**Task directions**. Each line of the listing below that includes "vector" should be reported.

**Data for this task**.
+---+
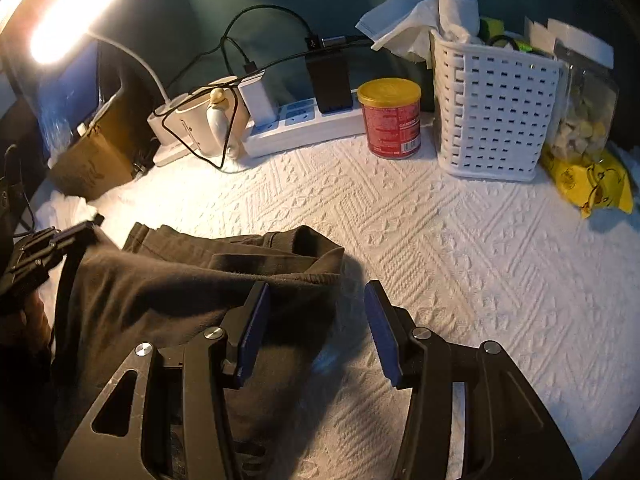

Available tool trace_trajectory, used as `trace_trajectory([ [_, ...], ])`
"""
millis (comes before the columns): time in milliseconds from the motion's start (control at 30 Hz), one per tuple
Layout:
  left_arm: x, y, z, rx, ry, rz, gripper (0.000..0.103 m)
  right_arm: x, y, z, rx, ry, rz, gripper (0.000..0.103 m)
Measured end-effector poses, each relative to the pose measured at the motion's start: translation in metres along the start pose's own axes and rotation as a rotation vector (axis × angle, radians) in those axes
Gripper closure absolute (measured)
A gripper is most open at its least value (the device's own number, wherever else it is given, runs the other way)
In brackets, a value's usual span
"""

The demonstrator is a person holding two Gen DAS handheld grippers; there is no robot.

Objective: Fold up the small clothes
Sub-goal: 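Grasp the folded shirt edge with the left gripper while the right gripper grasps its other end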

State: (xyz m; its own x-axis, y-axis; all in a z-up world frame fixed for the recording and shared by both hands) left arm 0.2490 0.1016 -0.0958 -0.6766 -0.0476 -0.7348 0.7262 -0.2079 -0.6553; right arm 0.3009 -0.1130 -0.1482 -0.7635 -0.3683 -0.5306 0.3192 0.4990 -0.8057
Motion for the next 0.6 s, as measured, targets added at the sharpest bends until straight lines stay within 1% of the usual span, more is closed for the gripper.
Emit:
trace_trajectory([
  [133,0.004,0.006,-0.008,-0.016,-0.018,-0.014,0.1,0.003,0.013,0.0,-0.035,0.015,-0.031,0.051],
  [200,0.003,0.007,-0.007,-0.009,-0.019,-0.015,0.1,0.005,0.02,0.0,-0.076,0.043,-0.043,0.051],
  [267,0.002,0.009,-0.006,-0.002,-0.021,-0.017,0.1,0.002,0.021,-0.002,-0.117,0.064,-0.021,0.051],
  [300,0.001,0.01,-0.005,0.004,-0.021,-0.016,0.1,0.0,0.022,-0.003,-0.137,0.07,-0.013,0.054],
  [333,0.0,0.008,-0.005,0.007,-0.02,-0.014,0.1,-0.003,0.023,-0.006,-0.167,0.075,-0.008,0.076],
  [367,-0.002,0.007,-0.004,0.007,-0.016,-0.008,0.1,-0.006,0.024,-0.008,-0.185,0.081,-0.005,0.089],
  [400,-0.004,0.004,-0.003,0.006,-0.012,-0.001,0.1,-0.011,0.023,-0.009,-0.205,0.096,0.002,0.089],
  [433,-0.006,0.002,-0.003,0.003,-0.009,0.008,0.1,-0.017,0.021,-0.01,-0.222,0.107,0.015,0.094],
  [533,-0.009,0.0,-0.011,-0.02,-0.023,0.025,0.1,-0.035,0.01,-0.014,-0.255,0.101,0.062,0.094],
  [600,-0.004,0.007,-0.022,-0.028,-0.052,0.009,0.1,-0.046,0.009,-0.018,-0.255,0.082,0.079,0.094],
])
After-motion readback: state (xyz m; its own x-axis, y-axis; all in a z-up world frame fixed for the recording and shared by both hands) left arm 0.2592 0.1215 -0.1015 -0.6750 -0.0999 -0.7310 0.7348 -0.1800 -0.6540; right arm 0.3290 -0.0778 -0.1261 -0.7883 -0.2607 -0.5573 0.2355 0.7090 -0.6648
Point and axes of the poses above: each gripper's, at about its wrist camera, not at the fingertips, and y roughly the way its jaws point, z to its right, x to its underside, the point moved 10 cm from there along y, roughly the way its jaws point, and after that the axes turned 6 degrees about x, right-handed, at the moved point
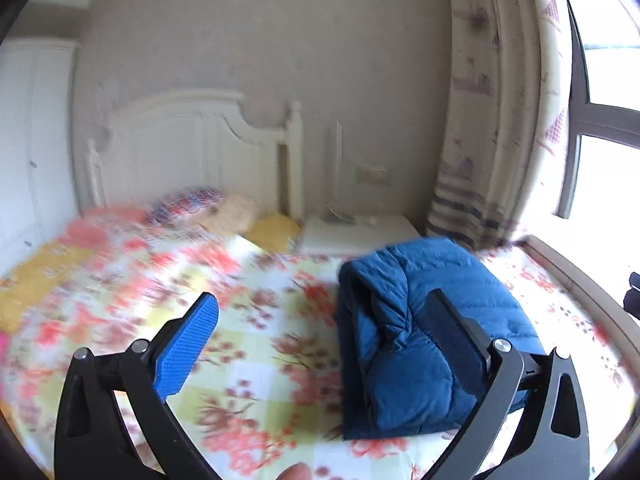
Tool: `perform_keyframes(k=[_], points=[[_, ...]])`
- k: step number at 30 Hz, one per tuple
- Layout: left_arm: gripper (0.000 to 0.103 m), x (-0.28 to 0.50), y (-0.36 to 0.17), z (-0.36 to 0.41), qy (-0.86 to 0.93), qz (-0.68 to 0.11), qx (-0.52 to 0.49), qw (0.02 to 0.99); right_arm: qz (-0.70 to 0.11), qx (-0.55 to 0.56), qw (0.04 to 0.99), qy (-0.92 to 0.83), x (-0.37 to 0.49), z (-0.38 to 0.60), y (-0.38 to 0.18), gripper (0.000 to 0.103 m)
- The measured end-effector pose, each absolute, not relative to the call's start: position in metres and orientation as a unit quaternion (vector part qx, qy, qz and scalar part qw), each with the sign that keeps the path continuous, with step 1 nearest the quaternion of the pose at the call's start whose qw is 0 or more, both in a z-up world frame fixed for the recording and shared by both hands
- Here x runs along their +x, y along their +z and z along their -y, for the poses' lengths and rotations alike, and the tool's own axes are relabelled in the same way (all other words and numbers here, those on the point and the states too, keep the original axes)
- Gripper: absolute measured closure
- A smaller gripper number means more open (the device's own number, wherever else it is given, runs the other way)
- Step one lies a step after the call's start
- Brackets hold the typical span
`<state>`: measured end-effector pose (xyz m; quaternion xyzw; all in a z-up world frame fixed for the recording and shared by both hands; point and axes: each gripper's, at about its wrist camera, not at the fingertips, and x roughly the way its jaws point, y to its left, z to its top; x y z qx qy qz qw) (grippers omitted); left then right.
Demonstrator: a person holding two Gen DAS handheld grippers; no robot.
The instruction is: Fold large clothes
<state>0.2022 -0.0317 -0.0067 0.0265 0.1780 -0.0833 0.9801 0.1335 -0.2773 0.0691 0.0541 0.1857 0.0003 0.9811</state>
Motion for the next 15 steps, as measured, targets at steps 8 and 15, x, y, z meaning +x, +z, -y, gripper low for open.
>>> perform_keyframes(k=[8, 15], points=[[0.004, 0.130, -0.016, 0.038, -0.092, -0.197, 0.005, 0.976, -0.209, 0.042, 0.977, -0.030, 0.074, 0.233, 0.042, 0.002], [0.004, 0.108, -0.045, 0.043, -0.097, -0.201, 0.023, 0.974, -0.240, 0.035, 0.968, -0.061, 0.078, 0.225, 0.002, 0.002]])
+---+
**Solved problem**.
Measured end-effector poses, each relative to the pose measured at the motion's start: translation in metres along the start pose's own axes and rotation as a rotation vector (axis × angle, radians) in those axes
- The measured end-effector pose, each absolute, not relative to the call's start: position in metres and orientation as a unit quaternion (vector part qx, qy, qz and scalar part qw), each with the sign that keeps the path continuous, with step 1 nearest the quaternion of the pose at the call's start whose qw is 0 or more, both in a z-up world frame fixed for the recording and shared by both hands

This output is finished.